Work item:
Pictures in the listing do not belong in the copy, which should repeat exactly the lines from the one holding "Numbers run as" through the last line.

# # # # # # #

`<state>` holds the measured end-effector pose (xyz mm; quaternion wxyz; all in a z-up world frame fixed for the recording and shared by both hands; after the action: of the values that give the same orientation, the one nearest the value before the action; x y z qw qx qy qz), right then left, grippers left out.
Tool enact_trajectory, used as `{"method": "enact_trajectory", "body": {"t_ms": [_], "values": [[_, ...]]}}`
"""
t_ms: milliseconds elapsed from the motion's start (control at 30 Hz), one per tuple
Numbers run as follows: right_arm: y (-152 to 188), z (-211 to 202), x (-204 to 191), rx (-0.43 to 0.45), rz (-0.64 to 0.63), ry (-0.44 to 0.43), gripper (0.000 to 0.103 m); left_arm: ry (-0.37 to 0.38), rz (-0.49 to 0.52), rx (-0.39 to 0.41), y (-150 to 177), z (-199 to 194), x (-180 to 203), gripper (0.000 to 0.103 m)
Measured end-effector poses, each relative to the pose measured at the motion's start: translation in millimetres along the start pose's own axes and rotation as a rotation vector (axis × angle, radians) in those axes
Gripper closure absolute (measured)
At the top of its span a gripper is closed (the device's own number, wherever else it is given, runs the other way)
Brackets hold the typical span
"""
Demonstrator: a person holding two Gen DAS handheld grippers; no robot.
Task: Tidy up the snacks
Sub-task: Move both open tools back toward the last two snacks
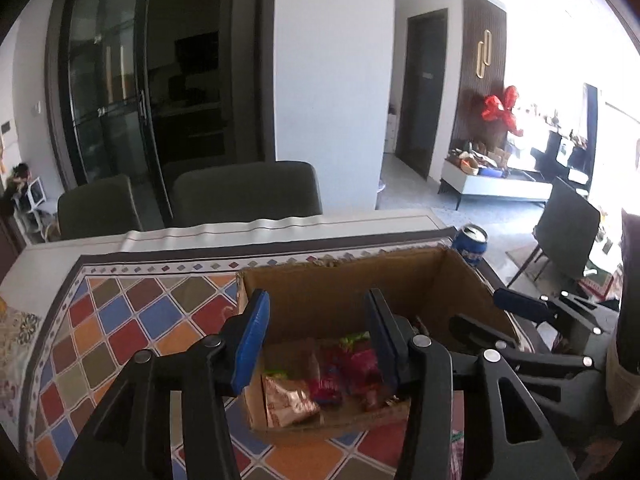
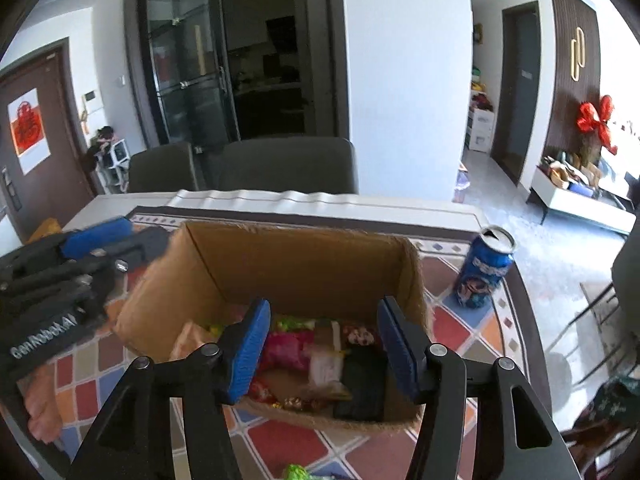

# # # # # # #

Exercise response:
Numbers run as follows: right_arm: y (-152 to 188), z (-211 to 202), x (-204 to 191), rx (-0.43 to 0.45), rz (-0.64 to 0.63), ry (-0.44 to 0.43), gripper (0.000 to 0.103 m); left_arm: ry (-0.37 to 0.38), rz (-0.49 to 0.52), rx (-0.39 to 0.41), y (-150 to 177), z (-199 to 194), x (-180 to 203), gripper (0.000 to 0.103 m)
Measured end-effector poses, each relative to the pose measured at the motion's start: translation in millimetres along the start pose's own axes and rotation as a rotation vector (axis × angle, radians) in those axes
Gripper closure absolute (measured)
At the top of its span a gripper is closed (the device's own number, wherever else it is given, runs the other way)
Brackets hold the typical span
"""
Demonstrator: a person holding two Gen DAS handheld grippers; no robot.
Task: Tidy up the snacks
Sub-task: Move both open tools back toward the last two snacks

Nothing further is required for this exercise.